“When humans ascend they are still human.
When humans descend they are still human.”
-Heaven Official’s Blessing
I can’t get enough of reading these days; the outwardness of the last few years, for better or worse, may have finally reached its fill. Just in time, work conversations have become book-swapping, friendships taking on new risks and dimensions.
It is a surprisingly vulnerable thing to recommend a book to someone, or to read a book they’ve recommended when it is a relationship not begun on those grounds. Suddenly half of my co-workers are reading Madeline Miller’s Song of Achilles, so along with Circe, I decided to read (well, I listen to) that again, while also reading a series of detective/mystery novels—>normally not my thing, but I’m enjoying. The writer is Kate Atkinson, and she’s clever enough that I find myself smiling in surprise often, even in moments I’m not ‘supposed to’.

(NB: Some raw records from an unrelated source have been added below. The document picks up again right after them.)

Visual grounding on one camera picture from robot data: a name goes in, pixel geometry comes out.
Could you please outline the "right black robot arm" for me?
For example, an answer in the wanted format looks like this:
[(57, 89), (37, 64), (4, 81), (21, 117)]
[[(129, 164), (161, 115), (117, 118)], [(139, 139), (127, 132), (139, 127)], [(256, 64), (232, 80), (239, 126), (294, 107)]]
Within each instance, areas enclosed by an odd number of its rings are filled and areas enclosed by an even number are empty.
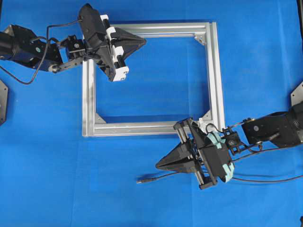
[(231, 155), (262, 147), (270, 141), (278, 148), (294, 147), (303, 142), (303, 104), (293, 105), (287, 112), (276, 112), (258, 119), (245, 119), (242, 129), (249, 145), (245, 145), (231, 127), (214, 131), (201, 130), (192, 119), (177, 122), (173, 128), (180, 143), (155, 166), (176, 173), (194, 173), (200, 189), (232, 179), (234, 161)]

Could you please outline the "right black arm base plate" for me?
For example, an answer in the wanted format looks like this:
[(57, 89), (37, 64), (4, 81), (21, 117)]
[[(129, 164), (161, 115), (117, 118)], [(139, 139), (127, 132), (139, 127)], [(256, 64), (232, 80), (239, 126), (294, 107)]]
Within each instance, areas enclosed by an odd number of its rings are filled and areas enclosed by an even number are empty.
[(301, 82), (290, 94), (291, 106), (299, 104), (303, 101), (303, 82)]

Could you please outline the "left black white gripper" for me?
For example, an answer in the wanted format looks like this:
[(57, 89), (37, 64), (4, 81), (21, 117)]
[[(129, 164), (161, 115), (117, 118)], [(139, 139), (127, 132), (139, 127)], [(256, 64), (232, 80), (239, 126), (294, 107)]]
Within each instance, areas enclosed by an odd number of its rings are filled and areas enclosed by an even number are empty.
[(146, 45), (147, 41), (111, 26), (108, 15), (100, 15), (88, 3), (80, 9), (78, 19), (87, 44), (87, 55), (94, 59), (111, 82), (125, 80), (129, 72), (125, 59)]

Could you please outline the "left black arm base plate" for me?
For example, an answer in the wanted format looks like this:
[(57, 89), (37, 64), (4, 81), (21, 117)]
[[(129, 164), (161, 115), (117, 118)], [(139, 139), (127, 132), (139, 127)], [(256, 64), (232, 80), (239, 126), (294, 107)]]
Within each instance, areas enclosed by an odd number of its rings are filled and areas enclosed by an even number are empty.
[(8, 87), (0, 80), (0, 124), (6, 121), (7, 102), (8, 102)]

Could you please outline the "right black teal gripper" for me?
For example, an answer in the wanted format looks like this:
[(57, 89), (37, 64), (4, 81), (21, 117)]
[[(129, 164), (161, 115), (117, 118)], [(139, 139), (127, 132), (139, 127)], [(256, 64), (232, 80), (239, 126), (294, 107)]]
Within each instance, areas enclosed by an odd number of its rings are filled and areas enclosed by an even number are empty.
[(225, 144), (217, 132), (204, 133), (192, 118), (173, 126), (180, 143), (157, 164), (156, 168), (178, 173), (194, 173), (199, 188), (217, 185), (217, 179), (228, 182), (235, 166)]

Of course, there is also TSK.
If I’m completely honest though, the books I’ve been zipping through in long sessions, relishing in an immersive way, are the Chinese novel adaptations of Mo Xiang Tong Xiu. Heaven Official’s Blessing*, which I quoted at the top, is one of three sets of three, and creates a tangible world quite near (to me) to fantastical virtual reality adventures. I’m especially drawn to the natural way in which reincarnation is handled, with characters sometimes remembering previous identities and lives, working out karma. They’re both fun and thoughtful, escapist and contemplative.
Just a few months ago, what I needed most was music and chatter, endless new encounters and conversations, puzzle solving, surprises and busyness. The store, which had always been a back burner place I wandered to clear my head, was there to take me in, giving me a place to actively settle worry and restlessness.
Especially, I hadn’t realized how the drumbeat of pre-Covid cafe’ writing sessions–being with people yet not–had well balanced my life and ordered my time, until I could no longer refuge that way. I used to call those sessions my finishing places, since I would often start many things, then finish them away from the apartment.
Now, although a few cafe’s and libraries are again available as third places, I’ve lost the strings. ‘Home’ is once again writing and writing, reading and reading, fantastical lands and listening to the wind outside. Which is me? I’m the last to know, and ponder whether the shift is simply a coping mechanism gently helping settle the reality that health might not allow me to continue as I have been, mitigating despair.
The last few weeks have been a blur of doctors’ appointments and too much laying in bed, waking uncomfortably in the middle of the night. But also of dreaming vividly, experiencing edges between realms more softly, then embracing such softness as none-other-than. I’m not sure there has ever been a time in which I was less concerned with being good, being interesting, being this or that. I do keep in mind that when I look back on my life, times like these have been richer than I realized when in them.
I’m not yet resigning, not even from the store, but perhaps easing into surrender.

*Disturbingly, there seems some validity that this author has been detained in China for at least three years for distributing books with so-called BL content, even though her TV adaptations passed censorship with skillful editing. It isn’t illegal to write romantic relationships between two of the same gender, but it is illegal to sell such materials, so tightrope lines! With infuriating and intellectually lazy book banning trends in the US, we (I’m in South Florida) do well to remember the “freedom” we’re always touting as making this country unique, symbolic though it may be.